Maher Yaghi a ajouté que les actionnaires de BCE recherchent une croissance des dividendes et des flux de trésorerie disponibles, pas nécessairement une croissance des revenus ou du bénéfice d’exploitation. « Les investisseurs peuvent obtenir cela dans d’autres secteurs. Est-ce que vous changez ce que signifie BCE ? »
Mirko Bibic répond que BCE se concentre sur son activité principale, qui génère de la croissance grâce à la fibre. « Nous allouons le capital de manière responsable pour mettre en œuvre un programme de croissance sans compromettre le rendement total pour les actionnaires. Il s’agit en réalité de réinvestir le capital pour bâtir des fondations plus solides pour aujourd’hui et demain. Et ce sera dans un domaine qui générera clairement une croissance des flux de trésorerie disponibles sur le long terme. »
Le grand patron de BCE a insisté sur l’importance de jeter les bases du succès continu de BCE pour les décennies à venir. « La fibre optique est un actif d’infrastructure de longue durée. Cela augure bien d’une croissance accélérée. Nous positionnons l’entreprise pour une croissance à long terme des revenus, du bénéfice d’exploitation et des flux de trésorerie disponibles. En tant que dirigeants responsables, c’est ce que nous devons faire. Nous devons gérer non seulement le prochain trimestre, mais aussi les dix prochaines années. »

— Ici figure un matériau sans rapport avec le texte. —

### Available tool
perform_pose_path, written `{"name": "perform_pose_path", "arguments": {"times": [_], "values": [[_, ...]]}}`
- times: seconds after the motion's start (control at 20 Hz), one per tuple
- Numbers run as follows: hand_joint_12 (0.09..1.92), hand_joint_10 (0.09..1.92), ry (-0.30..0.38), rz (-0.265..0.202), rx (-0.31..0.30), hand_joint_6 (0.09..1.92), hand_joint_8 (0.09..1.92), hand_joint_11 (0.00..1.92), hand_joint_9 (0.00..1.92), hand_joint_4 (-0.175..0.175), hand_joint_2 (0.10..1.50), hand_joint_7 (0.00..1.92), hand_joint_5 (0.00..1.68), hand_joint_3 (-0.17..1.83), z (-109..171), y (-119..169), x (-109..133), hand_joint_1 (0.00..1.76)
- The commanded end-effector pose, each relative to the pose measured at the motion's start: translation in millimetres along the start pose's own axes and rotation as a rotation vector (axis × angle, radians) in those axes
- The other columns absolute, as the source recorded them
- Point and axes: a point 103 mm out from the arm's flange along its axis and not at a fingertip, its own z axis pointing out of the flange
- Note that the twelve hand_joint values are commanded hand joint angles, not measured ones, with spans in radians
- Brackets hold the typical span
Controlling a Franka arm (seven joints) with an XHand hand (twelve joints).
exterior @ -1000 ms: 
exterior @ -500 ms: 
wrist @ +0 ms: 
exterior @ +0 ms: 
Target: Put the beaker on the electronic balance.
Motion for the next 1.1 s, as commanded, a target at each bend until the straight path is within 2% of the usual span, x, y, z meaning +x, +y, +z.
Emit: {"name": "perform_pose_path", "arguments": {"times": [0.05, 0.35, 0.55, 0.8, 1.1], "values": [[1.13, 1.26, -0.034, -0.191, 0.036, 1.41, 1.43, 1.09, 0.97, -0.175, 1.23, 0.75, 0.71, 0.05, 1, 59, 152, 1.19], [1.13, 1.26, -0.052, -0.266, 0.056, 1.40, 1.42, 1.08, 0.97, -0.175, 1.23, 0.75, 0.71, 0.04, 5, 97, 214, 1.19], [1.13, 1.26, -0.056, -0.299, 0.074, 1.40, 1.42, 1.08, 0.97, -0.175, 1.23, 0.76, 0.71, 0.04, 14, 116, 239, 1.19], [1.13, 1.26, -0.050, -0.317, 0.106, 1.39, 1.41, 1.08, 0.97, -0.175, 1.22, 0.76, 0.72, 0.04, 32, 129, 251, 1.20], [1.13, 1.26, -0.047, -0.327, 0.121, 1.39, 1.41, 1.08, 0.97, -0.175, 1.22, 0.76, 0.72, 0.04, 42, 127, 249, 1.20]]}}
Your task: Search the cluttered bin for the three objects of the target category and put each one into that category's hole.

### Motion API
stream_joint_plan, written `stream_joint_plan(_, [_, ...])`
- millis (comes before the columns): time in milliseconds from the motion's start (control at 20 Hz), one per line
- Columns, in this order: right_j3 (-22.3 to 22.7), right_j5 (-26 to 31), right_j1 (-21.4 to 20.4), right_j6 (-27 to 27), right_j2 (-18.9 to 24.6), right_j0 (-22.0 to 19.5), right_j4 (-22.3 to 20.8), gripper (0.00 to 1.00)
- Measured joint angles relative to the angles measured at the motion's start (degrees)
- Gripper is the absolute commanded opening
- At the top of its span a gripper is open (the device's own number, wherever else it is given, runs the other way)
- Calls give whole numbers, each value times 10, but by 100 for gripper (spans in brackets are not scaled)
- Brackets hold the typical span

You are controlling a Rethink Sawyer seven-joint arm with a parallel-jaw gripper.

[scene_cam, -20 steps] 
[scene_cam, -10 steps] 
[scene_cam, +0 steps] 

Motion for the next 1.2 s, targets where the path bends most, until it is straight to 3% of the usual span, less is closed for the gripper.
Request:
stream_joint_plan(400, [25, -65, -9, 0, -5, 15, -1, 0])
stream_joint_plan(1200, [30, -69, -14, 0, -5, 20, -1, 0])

L’action BCE a perdu 10 % de sa valeur lundi à la Bourse de Toronto et a atteint son plus bas niveau depuis 2012.
L’analyste Vince Valentini de TD estime que les investisseurs n’aiment pas le fait que les niveaux d’endettement ne seront plus réduits grâce au produit de la vente de la participation dans MLSE.
Bien conscient de la réaction du marché, Mirko Bibic a indiqué dans une interview que la décision annoncée n’était pas prise pour gérer un jour. « Cette acquisition est un exemple démontrant qu’un fleuron québécois est en train de pénétrer le marché américain et de poursuivre une stratégie de croissance ambitieuse. Nous le faisons dans un segment que nous connaissons bien. La fibre optique est la meilleure technologie Internet haut débit au monde. Les clients préfèrent la fibre au câble et c’est pareil aux États-Unis. »
Mirko Bibic souligne que la croissance du nombre d’abonnés chez Ziply est impressionnante (15% sur les 12 derniers mois). “Et nous nous attendons à ce que cela s’accélère”, a-t-il déclaré.
Chez Desjardins, l’analyste Jérôme Dubreuil ne peut s’empêcher de voir un signal négatif quant aux perspectives de l’industrie canadienne des télécommunications, «les trois grands ayant détourné une grande partie de leurs récents investissements du secteur», estime-t-il.
Le gestionnaire de portefeuille montréalais Philippe Hynes, de la firme Tonus Capital, souligne pour sa part qu’une expansion aux États-Unis ne serait pas ce qu’il souhaite pour BCE «parce que c’est difficile et que le marché est plus compétitif».
« Je ne sais pas quel sera leur avantage concurrentiel », dit-il. « Ils venaient d’assainir leur bilan. Eh bien, cela n’a pas duré longtemps ! »
Ziply Fiber est une société privée détenue, entre autres, par Searchlight Capital et WaveDivision Capital.
BCE présentera jeudi sa plus récente performance financière trimestrielle.